Let's start a thread with quotes of Steve Jobs.

I'll get it started.

*"My girlfriend always laughs during sex -- no matter what she's reading."
-Steve Jobs*


----------



## Jadey (Feb 19, 2002)

"It's better to be a pirate than join the navy."


----------



## CloudNine (Feb 19, 2002)

"I wish him the best, I really do.  I just think he and Microsoft are a bit narrow.  He'd be a broader guy if he had dropped acid once or gone off to an ashram when he was younger."


----------



## simX (Feb 19, 2002)

"This is the greatest thing we've done." -- Steve Jobs on the new iMac, the old iMac, the new PowerBook, the new iBook, the old iBook, the iPod..........


----------



## Alexandert (Feb 20, 2002)

"I have no time for this philosophical bullshit! I'm a very busy person! " --- Steve Jobs to a reporter of the Wired magazine!


----------



## Muttles (Feb 22, 2002)

"Good artists copy,
Great artists Steal" - Steve Jobs 

Right before he went into Xerox to steal the GUI.


----------



## adambyte (Feb 23, 2002)

Actually, "Good artists copy, great artists steal" is quotation from Pablo Picasso.... I think. I remember Steve quoting Picasso in "Revenge Of The Nerds"...


----------



## Muttles (Feb 23, 2002)

Very good.  

I must admit it is not a pure Jobsian quote but indeed it was said by him (the movie was "Pirates of Silicon Valley" - but the reference to it is not apocrafle)

so a real Jobs quote.....   hmmm.....

"There's just one more thing"


----------



## julguribye (Feb 23, 2002)

*"Boom"*

- Steve Jobs showing of different iHub products and Mac OS X.


----------



## slur (Aug 13, 2003)

I can remember two... but I can only paraphrase.
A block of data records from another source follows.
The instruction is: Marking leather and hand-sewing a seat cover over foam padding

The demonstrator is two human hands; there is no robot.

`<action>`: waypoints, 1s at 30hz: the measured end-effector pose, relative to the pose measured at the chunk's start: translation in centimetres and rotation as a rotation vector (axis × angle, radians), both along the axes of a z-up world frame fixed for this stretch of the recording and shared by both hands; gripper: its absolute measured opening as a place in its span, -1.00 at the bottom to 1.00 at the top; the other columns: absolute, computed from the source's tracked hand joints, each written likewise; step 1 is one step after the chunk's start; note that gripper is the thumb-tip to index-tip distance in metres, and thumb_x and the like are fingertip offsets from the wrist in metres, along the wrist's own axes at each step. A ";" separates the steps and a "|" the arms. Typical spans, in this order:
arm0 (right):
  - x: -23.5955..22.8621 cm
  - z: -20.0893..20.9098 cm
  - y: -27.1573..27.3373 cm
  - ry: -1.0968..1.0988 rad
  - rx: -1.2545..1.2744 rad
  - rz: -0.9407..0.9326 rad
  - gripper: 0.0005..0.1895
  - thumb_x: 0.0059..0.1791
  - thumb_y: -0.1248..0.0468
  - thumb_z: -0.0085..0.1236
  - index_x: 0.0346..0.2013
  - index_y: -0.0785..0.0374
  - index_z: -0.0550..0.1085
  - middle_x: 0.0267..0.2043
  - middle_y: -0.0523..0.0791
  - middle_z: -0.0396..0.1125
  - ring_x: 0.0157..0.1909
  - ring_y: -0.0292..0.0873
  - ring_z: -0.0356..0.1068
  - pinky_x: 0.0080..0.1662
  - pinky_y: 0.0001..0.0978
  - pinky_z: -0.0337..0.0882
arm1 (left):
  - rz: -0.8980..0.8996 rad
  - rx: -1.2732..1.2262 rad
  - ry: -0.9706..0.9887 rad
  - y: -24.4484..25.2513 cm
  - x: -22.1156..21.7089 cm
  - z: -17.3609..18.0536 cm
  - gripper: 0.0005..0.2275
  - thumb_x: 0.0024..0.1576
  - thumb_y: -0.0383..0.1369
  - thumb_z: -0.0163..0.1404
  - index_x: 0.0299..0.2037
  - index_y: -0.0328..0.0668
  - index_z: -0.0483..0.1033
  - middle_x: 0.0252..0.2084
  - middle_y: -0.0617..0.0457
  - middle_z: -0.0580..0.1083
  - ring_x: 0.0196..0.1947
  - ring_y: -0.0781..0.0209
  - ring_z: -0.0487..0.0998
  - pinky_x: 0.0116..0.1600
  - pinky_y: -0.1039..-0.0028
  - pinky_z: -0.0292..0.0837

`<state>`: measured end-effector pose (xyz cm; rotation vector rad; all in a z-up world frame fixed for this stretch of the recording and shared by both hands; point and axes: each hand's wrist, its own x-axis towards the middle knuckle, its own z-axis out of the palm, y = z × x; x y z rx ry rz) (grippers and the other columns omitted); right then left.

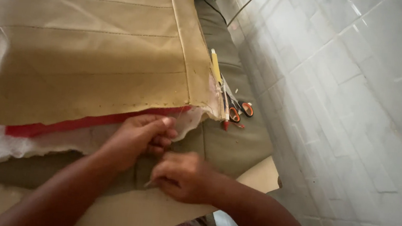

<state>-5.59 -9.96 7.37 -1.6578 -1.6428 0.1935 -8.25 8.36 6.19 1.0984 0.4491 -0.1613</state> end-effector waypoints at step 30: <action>4.3 7.5 -3.2 -0.051 0.145 -0.397 -0.86 0.01 0.46 0.02 -0.44 0.26 0.44 -0.36 -0.07 0.30 -0.32 -0.04 0.40 -0.23 -0.29 0.41 | 0.322 -0.041 -0.012 -1.1 -0.5 0.8 -0.70 0.21 -0.17 0.08 -0.18 -0.34 0.49 -0.27 -0.13 0.66 -0.61 0.27 0.55 -0.61 0.63 0.38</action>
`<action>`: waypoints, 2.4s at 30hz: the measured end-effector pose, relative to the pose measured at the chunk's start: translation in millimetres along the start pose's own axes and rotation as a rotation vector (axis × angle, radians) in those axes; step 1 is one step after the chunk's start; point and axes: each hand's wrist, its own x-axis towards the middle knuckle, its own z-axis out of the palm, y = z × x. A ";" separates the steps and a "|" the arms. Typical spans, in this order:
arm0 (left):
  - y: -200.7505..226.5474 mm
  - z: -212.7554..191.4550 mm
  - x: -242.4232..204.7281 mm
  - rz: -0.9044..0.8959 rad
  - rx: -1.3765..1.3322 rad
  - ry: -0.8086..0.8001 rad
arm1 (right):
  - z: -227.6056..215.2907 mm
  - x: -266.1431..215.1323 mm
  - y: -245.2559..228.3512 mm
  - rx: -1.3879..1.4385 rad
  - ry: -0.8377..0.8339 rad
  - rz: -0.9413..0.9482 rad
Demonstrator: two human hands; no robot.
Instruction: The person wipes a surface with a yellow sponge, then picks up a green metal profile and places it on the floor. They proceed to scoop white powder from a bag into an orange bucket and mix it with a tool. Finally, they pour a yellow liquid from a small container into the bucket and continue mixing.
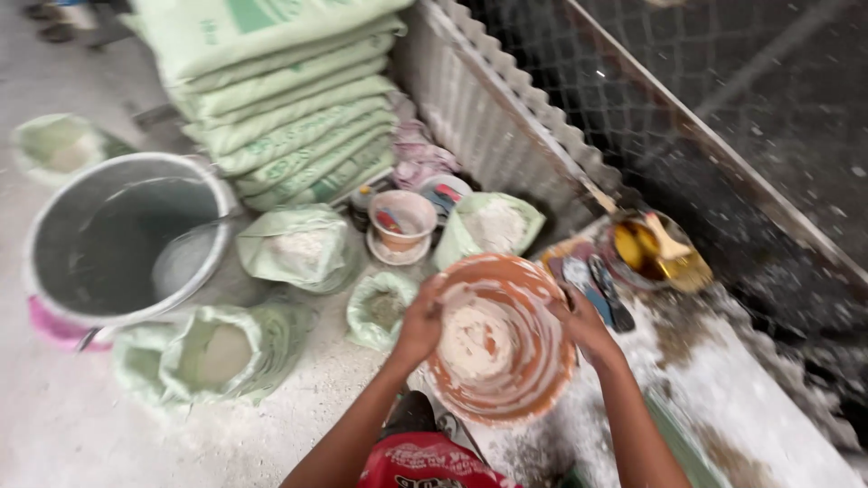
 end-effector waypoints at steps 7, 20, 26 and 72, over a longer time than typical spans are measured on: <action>90.0 -38.4 -36.6 -0.134 0.114 -0.055 | 38.6 -79.4 -38.4 0.053 0.124 0.427; 57.2 -23.4 50.3 -0.213 0.168 -0.195 | 45.7 -61.5 -10.5 0.320 0.368 0.224; 35.8 -39.2 24.2 -0.256 0.059 -0.156 | -3.8 -41.0 6.5 -0.036 0.575 0.046; 79.0 14.8 31.6 -0.212 0.540 -0.414 | 52.9 11.0 -56.5 0.060 -0.054 0.412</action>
"You've been working in HR? I can't stand HR people."

"Are you a virgin?"


----------



## j79 (Aug 13, 2003)

> _Originally posted by adambyte _
> *Actually, "Good artists copy, great artists steal" is quotation from Pablo Picasso.... I think. I remember Steve quoting Picasso in "Revenge Of The Nerds"... *



Revenge of the Nerds? Haha! I'm sure you're joking.. but, just incase there are users who don't know, the quote is from "Pirates of Silicon Valley"


----------



## Dlatu1983 (Aug 13, 2003)

"you've baked a really lovely cake, but used dog crap for frosting" -to an Apple engineer in a meeting.


----------



## Arden (Aug 13, 2003)

Words like "Photoshope" and "Jagwire" are always funny...


----------



## voice- (Aug 14, 2003)

"The only problem with Microsoft is they just have no taste. They have absolutely no taste. And what that means is, and I don't mean that in a small way, I mean that in a big way, in a sense that...they...they don't think of original ideas, and they don't bring much culture into their product."


----------



## Arden (Aug 14, 2003)

So true.  So very true.


----------